Rand AA, Mabury SA. Is there a human health risk associated with indirect exposure to perfluorinated carboxylates (PFCAs)? Toxicology. 2016 Nov 19. pii: S0300-483X(16)30281-5. doi: 10.1016/j.tox.2016.11.011.

The production and widespread use of poly- and perfluorinated alkyl substances (PFAS) has led to their presence in environment, wildlife, and humans. Particularly, the perfluorinated carboxylates (PFCAs) are pervasive throughout the world and have been found at ng/mL concentrations in human blood. PFCAs, especially those having longer carbon chain lengths (≥C6), are associated with developmental and hormonal effects, immunotoxicity, and promote tumor growth in rodents through their role as PPARα agonists. Humans are directly exposed to PFCAs primarily through contaminated food, drinking water, and house dust. However, indirect exposure to PFCAs through the biotransformation of fluorotelomer-based substances may also be a significant, yet relatively underappreciated pathway. We are exposed to fluorotelomer-based substances through use of consumer products, ingestion of food, or from inhalation of dust particles, but the risk of this exposure has been largely uncharacterized. Here, we summarize the work that has been done to characterize toxicity of the classes of fluorotelomer-based substances shown to biotransform to PFCAs: the polyfluoroalkyl phosphate esters (PAPs), fluorotelomer alcohols (FTOHs), fluorotelomer iodides (FTIs), and fluorotelomer acrylate monomers (FTAcs). These fluorotelomer-based substances biotranform to yield PFCAs, yet also form bioactive intermediate metabolites, which have been observed to be more toxic than their corresponding PFCAs. We address what is known regarding the toxicity of the fluorotelomer-based substances and their metabolites, with focus on covalent binding to biological nucleophiles, such as glutathione, proteins, and DNA, as a possible mechanism of toxicity that may influence the risk of indirect exposure to PFCAs.

Photochemical Decomposition of perfluororcarboxylic acids (PFCAs)

Qu R, Liu J, Li C, Wang L, Wang Z, Wu J. Experimental and theoretical insights into the photochemical decomposition of environmentally persistent perfluorocarboxylic acids. Water Research. 2016 Nov 1;104:34-43. doi: 10.1016/j.watres.2016.07.071.

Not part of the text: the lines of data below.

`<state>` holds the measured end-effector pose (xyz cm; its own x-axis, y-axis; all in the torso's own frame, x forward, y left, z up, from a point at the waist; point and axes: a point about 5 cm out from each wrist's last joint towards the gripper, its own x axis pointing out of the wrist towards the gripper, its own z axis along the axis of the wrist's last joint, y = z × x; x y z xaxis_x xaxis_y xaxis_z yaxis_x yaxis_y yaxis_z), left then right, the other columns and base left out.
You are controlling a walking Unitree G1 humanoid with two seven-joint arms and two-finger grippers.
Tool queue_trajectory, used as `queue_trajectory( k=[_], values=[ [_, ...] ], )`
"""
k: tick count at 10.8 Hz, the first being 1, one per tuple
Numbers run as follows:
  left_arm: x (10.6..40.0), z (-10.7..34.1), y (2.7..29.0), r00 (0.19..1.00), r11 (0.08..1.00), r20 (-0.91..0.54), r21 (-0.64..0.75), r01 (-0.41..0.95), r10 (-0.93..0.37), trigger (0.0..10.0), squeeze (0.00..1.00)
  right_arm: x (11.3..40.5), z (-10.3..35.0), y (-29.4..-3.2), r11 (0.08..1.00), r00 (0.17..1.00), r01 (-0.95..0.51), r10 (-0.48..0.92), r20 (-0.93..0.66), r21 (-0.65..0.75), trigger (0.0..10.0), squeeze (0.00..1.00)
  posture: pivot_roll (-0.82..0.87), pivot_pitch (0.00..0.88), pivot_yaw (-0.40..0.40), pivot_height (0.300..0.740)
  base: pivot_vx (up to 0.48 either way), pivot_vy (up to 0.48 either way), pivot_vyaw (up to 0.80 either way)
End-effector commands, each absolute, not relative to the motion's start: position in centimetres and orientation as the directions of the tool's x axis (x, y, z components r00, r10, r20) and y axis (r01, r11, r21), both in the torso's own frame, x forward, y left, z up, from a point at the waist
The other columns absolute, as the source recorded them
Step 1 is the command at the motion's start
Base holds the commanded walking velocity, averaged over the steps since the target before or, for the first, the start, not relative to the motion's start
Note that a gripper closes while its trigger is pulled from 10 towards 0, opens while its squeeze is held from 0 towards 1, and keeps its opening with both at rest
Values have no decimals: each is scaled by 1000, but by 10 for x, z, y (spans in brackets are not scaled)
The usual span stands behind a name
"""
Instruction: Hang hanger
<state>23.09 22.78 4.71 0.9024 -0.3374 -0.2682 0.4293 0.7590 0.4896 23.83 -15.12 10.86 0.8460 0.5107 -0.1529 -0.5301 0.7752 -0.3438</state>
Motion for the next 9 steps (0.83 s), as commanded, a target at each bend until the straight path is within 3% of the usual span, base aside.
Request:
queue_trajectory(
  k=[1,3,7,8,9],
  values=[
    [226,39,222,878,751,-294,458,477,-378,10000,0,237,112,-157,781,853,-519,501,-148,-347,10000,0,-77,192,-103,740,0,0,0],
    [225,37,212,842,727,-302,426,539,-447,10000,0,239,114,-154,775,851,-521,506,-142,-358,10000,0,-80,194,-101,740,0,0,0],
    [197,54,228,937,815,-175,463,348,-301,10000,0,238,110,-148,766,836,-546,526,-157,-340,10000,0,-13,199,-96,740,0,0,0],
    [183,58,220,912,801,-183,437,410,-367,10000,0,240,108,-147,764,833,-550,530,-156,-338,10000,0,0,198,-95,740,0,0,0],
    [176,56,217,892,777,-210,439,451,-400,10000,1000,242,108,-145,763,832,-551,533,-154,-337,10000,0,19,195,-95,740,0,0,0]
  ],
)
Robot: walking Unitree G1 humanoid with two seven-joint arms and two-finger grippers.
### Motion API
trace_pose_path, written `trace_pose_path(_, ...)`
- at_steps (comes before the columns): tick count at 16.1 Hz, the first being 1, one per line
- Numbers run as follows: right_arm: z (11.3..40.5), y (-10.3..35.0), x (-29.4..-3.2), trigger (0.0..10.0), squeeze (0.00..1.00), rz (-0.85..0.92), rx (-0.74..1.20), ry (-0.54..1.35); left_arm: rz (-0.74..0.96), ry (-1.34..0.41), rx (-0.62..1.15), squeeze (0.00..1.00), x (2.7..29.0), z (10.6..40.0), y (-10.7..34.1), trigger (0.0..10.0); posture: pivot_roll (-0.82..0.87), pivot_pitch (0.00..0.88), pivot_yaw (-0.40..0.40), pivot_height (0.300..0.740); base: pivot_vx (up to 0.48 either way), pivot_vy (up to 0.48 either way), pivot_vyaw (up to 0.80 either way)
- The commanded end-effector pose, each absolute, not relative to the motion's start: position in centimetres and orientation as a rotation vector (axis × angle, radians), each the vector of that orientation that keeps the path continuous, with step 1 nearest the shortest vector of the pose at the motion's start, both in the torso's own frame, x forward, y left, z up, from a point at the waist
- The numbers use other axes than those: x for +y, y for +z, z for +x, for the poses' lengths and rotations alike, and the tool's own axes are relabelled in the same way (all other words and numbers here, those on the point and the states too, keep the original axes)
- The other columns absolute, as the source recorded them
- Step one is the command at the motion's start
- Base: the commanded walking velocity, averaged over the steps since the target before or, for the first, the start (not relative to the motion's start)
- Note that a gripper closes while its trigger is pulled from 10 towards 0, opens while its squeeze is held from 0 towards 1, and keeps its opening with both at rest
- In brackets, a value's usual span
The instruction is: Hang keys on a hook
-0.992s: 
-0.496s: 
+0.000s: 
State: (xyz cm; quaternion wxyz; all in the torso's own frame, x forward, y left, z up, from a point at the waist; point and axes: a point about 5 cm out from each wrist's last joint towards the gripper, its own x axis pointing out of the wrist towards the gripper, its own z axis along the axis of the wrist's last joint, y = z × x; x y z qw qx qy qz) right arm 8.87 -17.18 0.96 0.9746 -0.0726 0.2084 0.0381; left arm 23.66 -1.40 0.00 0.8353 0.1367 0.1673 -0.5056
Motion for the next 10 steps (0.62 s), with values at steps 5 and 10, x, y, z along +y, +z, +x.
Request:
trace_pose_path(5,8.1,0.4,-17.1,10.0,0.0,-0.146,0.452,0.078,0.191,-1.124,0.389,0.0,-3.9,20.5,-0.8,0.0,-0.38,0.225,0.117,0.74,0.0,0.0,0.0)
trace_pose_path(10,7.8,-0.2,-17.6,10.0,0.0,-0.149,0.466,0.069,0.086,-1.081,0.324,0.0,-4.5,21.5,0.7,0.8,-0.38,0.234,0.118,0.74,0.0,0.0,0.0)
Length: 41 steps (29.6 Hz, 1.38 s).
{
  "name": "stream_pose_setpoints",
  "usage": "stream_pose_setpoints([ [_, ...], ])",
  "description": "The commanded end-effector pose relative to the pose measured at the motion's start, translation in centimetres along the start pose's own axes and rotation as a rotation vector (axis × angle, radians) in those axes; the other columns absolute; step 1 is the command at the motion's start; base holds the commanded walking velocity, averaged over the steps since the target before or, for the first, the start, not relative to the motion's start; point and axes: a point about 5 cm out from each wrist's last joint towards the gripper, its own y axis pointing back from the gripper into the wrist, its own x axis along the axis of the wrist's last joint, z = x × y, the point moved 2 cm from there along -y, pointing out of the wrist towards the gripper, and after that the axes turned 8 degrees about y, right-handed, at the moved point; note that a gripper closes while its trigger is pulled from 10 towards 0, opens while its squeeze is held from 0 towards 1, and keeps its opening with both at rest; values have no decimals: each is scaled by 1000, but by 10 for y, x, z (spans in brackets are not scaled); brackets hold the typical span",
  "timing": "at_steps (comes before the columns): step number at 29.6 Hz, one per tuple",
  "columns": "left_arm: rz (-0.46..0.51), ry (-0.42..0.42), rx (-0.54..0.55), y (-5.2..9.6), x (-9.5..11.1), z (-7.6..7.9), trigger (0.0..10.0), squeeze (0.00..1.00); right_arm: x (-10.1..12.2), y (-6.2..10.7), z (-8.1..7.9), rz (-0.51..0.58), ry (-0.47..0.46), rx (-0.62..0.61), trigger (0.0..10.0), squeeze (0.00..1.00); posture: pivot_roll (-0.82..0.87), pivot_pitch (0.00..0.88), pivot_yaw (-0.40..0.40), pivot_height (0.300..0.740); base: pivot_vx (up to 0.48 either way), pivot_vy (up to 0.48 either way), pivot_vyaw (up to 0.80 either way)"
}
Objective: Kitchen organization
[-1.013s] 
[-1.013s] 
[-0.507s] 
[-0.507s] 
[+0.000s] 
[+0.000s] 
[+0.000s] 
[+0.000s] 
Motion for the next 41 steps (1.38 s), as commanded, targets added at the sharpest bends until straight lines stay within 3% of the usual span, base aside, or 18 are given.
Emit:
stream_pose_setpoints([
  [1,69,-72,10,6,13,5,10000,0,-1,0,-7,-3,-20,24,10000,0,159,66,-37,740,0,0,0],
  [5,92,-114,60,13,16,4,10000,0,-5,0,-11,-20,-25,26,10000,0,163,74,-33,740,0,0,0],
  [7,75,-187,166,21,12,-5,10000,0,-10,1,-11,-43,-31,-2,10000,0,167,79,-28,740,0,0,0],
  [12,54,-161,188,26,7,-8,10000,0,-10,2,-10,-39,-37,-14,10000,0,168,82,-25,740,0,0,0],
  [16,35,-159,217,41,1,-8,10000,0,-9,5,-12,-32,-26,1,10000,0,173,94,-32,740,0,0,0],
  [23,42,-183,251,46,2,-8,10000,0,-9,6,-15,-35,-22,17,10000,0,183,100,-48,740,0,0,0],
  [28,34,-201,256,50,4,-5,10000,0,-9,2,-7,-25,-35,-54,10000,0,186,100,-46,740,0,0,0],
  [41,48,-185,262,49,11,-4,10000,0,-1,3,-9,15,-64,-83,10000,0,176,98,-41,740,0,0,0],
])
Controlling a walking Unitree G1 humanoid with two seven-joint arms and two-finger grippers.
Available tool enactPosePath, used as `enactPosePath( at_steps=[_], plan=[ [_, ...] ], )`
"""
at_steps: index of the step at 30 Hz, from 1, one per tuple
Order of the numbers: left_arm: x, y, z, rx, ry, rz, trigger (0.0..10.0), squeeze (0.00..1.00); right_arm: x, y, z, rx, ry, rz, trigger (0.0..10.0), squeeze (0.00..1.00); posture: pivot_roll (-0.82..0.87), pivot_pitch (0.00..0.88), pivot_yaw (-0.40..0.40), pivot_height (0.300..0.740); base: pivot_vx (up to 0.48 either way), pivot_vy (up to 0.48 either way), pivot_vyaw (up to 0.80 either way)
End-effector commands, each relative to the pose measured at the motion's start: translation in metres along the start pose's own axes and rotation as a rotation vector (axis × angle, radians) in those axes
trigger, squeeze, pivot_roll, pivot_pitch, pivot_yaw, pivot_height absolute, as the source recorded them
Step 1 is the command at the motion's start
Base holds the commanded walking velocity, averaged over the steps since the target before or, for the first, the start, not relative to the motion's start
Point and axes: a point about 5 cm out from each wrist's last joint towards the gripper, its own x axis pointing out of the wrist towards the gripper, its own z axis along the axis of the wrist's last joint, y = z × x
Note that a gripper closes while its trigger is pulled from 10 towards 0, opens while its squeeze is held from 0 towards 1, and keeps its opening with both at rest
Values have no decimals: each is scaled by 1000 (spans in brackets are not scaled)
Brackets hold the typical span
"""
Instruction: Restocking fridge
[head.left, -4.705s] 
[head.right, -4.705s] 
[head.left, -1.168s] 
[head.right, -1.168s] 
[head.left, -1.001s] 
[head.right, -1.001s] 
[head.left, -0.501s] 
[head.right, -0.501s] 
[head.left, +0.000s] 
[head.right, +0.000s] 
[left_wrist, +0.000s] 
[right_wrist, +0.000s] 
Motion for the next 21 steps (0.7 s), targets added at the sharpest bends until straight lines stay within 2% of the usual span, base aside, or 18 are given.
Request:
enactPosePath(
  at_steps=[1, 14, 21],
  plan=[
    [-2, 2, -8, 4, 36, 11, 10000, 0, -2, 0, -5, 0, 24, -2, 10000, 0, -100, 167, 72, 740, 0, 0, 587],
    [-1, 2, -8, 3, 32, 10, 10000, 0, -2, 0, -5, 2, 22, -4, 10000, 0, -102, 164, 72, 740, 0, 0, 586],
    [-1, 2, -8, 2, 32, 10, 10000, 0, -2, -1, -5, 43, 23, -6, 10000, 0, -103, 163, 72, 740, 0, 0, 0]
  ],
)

Decomposition of perfluorocarboxylic acids (PFCAs) is of great significance due to their global distribution, persistence and toxicity to organisms. In this study, the photodegradation of a series of PFCAs (∼C2C12) in water by a medium-pressure mercury lamp was experimentally and theoretically examined. We found that photolysis of PFCAs all follow pseudo-first-order kinetics with the rate constant (kapp) increasing with carbon chain lengths, except for trifluoroacetic acid (TFA) which cannot be degraded by the polychromatic irradiation. Product analysis showed that the PFCAs were mainly decomposed into shorter carbon chain length PFCAs in a stepwise manner, with the accumulation of TFA and fluoride ions as the end products. Moreover, a small amount of perfluoroolefins (CnF2n) was determined as gas-phase products. Wiberg bond order calculations confirmed the cleavage of the CC bond between carboxylic carbon and the adjacent carbon as the first reaction step, and density functional theory-based calculations revealed that kapp value is correlated with some molecular structural parameters. In the case of mixture irradiation, the evolution profiles of individual PFCAs were different from that in single-component systems, due to the dynamic balance between production and degradation. This work reveals the main molecular descriptors controlling the degradation rate of different PFCAs species, and improves the general understanding on the photodegradation mechanisms, which will provide useful information for future researches.